Dementia risk prediction in individuals with prediabetes or diabetes: A novel multi‐protein score with biological pathway analysis
General Psychiatry, 2026
Zhang Y., Huang Y., Xue J., Zhang Y., Yang S., Zhang Y., Ye Z., Gan X., Wu Y., Hou F., Qin X.
| Disease area | Application area | Sample type | Products |
|---|---|---|---|
Metabolic Diseases Neurology | Patient Stratification | Plasma | Olink Explore 3072/384 |
Abstract
Background
Individuals with prediabetes or diabetes face elevated dementia risk, yet robust prediction tools and mechanistic insights remain limited.
Aims
This study aimed to develop and validate a protein‐based risk score for dementia prediction in this high‐risk population while elucidating underlying biological pathways and therapeutic targets.
Methods
Utilising data from 10 433 UK Biobank participants with prediabetes or diabetes and proteomic profiling (2911 plasma proteins measured), we developed a dementia protein risk score in a training set ( n = 6514) and validated it in testing ( n = 2790) and external cohorts ( n = 1129).
Results
In the training set, 23 out of 2911 proteins were selected.
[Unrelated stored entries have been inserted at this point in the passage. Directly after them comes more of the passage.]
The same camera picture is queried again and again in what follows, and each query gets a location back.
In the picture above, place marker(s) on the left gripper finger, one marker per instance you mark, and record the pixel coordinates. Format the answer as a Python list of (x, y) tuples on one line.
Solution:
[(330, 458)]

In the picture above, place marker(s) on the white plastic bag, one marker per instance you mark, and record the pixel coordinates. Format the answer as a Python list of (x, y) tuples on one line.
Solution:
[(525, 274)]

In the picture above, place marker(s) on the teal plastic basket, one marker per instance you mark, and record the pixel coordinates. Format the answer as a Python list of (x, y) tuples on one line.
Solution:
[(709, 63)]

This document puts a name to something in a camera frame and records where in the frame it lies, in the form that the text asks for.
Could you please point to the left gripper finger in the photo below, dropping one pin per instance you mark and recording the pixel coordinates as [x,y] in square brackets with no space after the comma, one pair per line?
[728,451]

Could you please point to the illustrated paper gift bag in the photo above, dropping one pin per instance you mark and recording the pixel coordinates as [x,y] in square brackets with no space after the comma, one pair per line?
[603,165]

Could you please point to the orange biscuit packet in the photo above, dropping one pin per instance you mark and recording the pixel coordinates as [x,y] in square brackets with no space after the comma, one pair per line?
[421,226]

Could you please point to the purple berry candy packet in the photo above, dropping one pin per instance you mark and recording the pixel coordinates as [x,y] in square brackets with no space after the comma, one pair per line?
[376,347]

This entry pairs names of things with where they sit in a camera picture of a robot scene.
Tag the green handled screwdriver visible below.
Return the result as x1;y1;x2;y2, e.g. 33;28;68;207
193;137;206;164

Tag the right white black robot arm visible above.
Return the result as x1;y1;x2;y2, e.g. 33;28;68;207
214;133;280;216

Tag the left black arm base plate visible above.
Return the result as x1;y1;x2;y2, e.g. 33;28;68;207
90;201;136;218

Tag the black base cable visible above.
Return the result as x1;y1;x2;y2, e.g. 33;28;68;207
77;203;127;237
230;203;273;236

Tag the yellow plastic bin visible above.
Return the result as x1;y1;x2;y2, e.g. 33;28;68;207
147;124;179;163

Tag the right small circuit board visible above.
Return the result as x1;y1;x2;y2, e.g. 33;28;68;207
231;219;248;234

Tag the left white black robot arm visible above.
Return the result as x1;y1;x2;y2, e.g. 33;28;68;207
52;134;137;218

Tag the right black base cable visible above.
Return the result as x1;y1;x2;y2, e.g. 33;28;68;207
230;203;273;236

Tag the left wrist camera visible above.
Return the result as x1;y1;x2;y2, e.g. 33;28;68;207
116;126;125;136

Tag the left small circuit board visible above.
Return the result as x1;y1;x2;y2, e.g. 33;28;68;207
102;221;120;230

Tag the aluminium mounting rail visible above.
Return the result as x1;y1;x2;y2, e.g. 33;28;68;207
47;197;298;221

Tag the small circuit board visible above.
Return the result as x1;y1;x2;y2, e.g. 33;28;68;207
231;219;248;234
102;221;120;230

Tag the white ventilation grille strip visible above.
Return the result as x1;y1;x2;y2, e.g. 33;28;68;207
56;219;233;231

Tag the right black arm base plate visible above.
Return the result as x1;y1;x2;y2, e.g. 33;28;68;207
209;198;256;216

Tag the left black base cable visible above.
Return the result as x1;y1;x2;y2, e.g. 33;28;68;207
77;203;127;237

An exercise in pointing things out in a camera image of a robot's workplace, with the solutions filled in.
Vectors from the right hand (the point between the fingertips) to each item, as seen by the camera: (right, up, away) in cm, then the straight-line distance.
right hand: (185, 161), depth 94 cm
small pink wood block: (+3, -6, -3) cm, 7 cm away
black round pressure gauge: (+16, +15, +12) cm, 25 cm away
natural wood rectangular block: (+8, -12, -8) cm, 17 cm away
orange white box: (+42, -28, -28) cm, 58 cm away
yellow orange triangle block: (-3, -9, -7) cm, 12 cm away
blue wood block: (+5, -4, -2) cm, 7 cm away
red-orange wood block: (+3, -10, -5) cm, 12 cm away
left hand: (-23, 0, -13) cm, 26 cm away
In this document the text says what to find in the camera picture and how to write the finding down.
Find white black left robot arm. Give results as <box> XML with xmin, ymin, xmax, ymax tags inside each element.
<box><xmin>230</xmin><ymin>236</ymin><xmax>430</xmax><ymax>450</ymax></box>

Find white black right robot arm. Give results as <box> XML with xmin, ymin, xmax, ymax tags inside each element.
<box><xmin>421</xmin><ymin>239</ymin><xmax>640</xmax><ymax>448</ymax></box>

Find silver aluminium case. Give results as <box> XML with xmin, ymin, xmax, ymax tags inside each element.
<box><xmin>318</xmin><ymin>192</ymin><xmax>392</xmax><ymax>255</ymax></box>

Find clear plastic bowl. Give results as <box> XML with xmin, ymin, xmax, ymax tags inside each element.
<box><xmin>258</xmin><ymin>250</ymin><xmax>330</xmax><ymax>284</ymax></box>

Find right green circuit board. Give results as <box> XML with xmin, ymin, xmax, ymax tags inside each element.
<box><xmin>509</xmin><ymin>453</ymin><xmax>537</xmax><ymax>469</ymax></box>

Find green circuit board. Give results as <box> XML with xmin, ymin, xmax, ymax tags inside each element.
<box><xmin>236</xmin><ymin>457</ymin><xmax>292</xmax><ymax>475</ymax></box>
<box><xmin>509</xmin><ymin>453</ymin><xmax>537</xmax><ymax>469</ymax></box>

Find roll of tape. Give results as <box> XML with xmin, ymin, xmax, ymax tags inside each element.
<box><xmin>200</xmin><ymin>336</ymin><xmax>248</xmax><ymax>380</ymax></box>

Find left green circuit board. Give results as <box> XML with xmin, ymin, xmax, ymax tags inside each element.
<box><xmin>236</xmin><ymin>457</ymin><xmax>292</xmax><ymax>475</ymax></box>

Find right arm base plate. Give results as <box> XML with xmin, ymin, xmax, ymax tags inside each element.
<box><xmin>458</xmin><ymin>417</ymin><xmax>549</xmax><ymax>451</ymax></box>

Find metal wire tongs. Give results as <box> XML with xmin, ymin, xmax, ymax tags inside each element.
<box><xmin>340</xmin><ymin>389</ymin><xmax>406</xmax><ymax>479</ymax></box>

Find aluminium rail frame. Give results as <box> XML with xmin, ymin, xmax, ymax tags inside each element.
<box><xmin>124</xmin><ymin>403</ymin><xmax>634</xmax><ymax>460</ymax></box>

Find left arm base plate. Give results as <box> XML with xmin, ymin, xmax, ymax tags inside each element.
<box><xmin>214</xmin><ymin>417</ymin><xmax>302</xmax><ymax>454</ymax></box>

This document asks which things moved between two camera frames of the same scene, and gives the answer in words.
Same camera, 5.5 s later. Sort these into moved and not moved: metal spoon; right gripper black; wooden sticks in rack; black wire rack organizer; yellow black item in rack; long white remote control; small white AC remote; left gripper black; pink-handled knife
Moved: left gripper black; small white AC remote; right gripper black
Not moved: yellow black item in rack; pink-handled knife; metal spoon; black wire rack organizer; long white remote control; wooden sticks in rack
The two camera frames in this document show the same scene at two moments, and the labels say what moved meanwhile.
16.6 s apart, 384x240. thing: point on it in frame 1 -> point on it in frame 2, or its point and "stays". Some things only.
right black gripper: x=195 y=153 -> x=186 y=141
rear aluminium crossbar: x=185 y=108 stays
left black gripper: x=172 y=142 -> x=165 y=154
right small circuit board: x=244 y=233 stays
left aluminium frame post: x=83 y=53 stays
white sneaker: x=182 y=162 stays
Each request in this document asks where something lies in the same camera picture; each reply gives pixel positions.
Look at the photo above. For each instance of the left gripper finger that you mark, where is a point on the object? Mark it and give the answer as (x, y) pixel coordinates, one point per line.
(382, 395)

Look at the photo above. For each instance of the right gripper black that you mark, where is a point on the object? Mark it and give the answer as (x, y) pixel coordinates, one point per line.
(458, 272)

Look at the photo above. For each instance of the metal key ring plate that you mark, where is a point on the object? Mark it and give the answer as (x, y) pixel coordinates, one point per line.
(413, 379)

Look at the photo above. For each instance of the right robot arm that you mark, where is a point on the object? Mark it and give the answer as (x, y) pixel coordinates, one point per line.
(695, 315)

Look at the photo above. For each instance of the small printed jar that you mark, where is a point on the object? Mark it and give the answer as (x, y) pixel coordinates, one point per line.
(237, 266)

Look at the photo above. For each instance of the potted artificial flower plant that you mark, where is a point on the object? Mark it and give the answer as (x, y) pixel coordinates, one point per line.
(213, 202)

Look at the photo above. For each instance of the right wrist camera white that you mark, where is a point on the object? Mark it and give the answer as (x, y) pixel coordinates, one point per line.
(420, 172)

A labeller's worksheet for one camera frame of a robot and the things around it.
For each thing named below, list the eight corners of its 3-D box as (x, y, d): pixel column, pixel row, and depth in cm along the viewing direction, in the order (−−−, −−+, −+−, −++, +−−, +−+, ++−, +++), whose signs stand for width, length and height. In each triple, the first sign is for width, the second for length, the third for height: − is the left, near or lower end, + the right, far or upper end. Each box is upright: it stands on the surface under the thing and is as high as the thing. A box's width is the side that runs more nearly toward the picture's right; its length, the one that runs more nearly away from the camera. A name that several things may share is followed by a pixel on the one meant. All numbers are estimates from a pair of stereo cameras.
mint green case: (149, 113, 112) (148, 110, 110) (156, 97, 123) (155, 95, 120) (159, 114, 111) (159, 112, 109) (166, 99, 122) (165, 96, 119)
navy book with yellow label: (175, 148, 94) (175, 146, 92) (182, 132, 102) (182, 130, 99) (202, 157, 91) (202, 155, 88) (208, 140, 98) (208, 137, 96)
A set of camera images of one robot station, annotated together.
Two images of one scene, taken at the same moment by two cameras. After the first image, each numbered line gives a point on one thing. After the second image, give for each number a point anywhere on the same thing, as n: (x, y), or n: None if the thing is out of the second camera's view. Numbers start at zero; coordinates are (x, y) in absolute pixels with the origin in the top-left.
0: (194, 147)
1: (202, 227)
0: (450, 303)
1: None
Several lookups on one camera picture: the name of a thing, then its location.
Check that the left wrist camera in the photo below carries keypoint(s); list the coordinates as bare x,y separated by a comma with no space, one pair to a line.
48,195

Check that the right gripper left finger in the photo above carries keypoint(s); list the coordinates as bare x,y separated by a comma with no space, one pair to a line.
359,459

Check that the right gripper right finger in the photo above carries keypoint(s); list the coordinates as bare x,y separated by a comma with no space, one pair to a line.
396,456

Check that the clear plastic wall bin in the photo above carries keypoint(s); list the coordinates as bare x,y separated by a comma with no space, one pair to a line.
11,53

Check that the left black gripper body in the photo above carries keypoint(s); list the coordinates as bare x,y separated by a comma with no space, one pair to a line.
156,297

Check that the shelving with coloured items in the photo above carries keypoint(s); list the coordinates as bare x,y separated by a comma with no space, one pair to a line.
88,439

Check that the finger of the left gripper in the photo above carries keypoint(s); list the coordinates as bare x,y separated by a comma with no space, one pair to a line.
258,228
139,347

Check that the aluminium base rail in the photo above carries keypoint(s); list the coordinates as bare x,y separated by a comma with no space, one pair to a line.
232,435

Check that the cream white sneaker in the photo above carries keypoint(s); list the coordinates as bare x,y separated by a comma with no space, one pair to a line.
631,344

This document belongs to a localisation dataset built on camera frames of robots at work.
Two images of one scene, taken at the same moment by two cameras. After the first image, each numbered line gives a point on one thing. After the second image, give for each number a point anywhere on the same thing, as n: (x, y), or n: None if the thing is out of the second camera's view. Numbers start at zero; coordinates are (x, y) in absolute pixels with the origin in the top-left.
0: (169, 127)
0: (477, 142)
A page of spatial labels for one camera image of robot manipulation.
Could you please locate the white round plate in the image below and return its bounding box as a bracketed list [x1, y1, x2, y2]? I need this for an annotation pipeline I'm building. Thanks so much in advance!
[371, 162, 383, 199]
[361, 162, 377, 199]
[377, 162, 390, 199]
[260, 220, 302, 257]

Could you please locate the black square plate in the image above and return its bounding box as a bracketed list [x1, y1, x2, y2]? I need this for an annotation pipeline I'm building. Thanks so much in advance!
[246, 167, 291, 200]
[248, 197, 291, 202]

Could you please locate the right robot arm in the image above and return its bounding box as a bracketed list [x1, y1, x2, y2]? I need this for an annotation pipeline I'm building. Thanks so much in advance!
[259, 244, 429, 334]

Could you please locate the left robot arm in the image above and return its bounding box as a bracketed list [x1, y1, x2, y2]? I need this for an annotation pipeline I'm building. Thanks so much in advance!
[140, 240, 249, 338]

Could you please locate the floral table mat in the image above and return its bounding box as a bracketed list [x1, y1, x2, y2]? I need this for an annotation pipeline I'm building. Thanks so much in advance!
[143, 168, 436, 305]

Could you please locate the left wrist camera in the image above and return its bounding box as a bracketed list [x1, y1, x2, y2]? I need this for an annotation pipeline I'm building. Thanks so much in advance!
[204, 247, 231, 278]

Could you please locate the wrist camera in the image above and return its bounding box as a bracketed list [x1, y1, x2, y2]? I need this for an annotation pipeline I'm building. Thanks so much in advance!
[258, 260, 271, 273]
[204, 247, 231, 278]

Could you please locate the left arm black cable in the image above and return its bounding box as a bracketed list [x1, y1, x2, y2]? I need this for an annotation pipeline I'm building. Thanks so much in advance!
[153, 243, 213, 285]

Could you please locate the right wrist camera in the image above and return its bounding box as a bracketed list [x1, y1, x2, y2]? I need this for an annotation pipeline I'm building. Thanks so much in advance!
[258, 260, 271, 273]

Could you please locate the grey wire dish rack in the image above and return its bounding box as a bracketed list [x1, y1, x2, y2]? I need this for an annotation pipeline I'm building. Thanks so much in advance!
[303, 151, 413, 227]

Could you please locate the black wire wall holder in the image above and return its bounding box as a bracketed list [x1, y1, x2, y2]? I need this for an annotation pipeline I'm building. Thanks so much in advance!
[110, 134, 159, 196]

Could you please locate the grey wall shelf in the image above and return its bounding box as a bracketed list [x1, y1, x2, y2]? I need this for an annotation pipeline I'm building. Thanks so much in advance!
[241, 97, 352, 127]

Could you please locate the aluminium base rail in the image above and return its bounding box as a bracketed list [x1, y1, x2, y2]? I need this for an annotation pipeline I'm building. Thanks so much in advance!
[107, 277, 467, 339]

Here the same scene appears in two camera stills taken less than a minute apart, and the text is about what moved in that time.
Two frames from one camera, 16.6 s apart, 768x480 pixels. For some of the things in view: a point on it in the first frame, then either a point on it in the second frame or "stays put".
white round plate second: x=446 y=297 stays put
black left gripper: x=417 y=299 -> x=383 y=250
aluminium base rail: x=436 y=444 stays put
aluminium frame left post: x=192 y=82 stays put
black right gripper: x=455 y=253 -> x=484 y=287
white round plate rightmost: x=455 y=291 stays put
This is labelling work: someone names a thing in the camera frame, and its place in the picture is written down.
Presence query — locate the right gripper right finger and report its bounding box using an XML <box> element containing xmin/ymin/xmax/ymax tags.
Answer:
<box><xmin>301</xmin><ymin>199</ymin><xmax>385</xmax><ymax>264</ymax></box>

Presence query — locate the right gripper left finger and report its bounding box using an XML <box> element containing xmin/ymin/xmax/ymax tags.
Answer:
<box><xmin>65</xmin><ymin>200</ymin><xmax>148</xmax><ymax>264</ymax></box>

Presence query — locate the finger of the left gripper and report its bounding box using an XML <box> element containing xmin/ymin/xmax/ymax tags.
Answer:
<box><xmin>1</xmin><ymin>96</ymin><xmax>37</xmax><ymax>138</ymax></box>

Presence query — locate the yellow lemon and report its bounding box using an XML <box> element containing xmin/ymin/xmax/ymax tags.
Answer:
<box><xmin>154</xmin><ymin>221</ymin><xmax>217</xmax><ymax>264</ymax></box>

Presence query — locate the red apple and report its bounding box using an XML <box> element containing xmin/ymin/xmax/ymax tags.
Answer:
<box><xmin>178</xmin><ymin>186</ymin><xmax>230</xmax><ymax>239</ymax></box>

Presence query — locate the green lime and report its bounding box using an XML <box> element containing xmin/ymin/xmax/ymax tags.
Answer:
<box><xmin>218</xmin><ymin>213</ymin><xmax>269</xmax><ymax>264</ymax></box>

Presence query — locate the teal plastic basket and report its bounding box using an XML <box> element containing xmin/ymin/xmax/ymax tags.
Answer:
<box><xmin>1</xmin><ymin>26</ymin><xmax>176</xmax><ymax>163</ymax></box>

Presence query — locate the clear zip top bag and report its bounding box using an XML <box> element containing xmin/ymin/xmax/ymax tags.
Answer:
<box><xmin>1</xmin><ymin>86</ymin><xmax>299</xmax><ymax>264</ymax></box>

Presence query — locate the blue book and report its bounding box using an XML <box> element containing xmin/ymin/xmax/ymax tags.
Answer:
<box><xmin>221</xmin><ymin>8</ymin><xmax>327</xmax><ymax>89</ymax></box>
In the testing set, compared with the basic model (age and sex, C‐index: 0.78; 95% confidence interval [CI] 0.74–0.82), the dementia protein risk score (C‐index: 0.84; 95% CI 0.81–0.88) significantly improved the performance in predicting incident dementia (C‐index increase: 0.06; 95% CI 0.02–0.12), while cardiovascular risk factors, ageing and dementia incidence risk factors (C‐index: 0.80; 95% CI 0.76–0.83) and apolipoprotein E (APOE; age and sex included, C‐index: 0.81; 95% CI 0.77–0.85) had no significant improvement. Six key proteins (glial fibrillary acidic protein [GFAP], neurofilament light polypeptide [NEFL], Brevican core protein [BCAN], protein MENT [MENT], APOE and growth/differentiation factor 15 [GDF15]) captured the most predictive power. Pathway analyses implicated extracellular matrix remodelling and cholesterol metabolism, whereas Mendelian randomisation identified causal roles for APOE, haematopoietic prostaglandin D synthase (HPGDS), BAG family molecular chaperone regulator 3 (BAG3) and GDF15. Nine proteins were prioritised as druggable targets, including HPGDS, with existing Food and Drug Administration‐approved drugs.
Conclusions
This study establishes a highly accurate protein‐based risk score for dementia prediction (including 6–23 proteins) in individuals with prediabetes or diabetes, uncovering actionable biological pathways and therapeutic targets. The findings enable precision risk stratification and accelerate translational opportunities for dementia prevention in this population.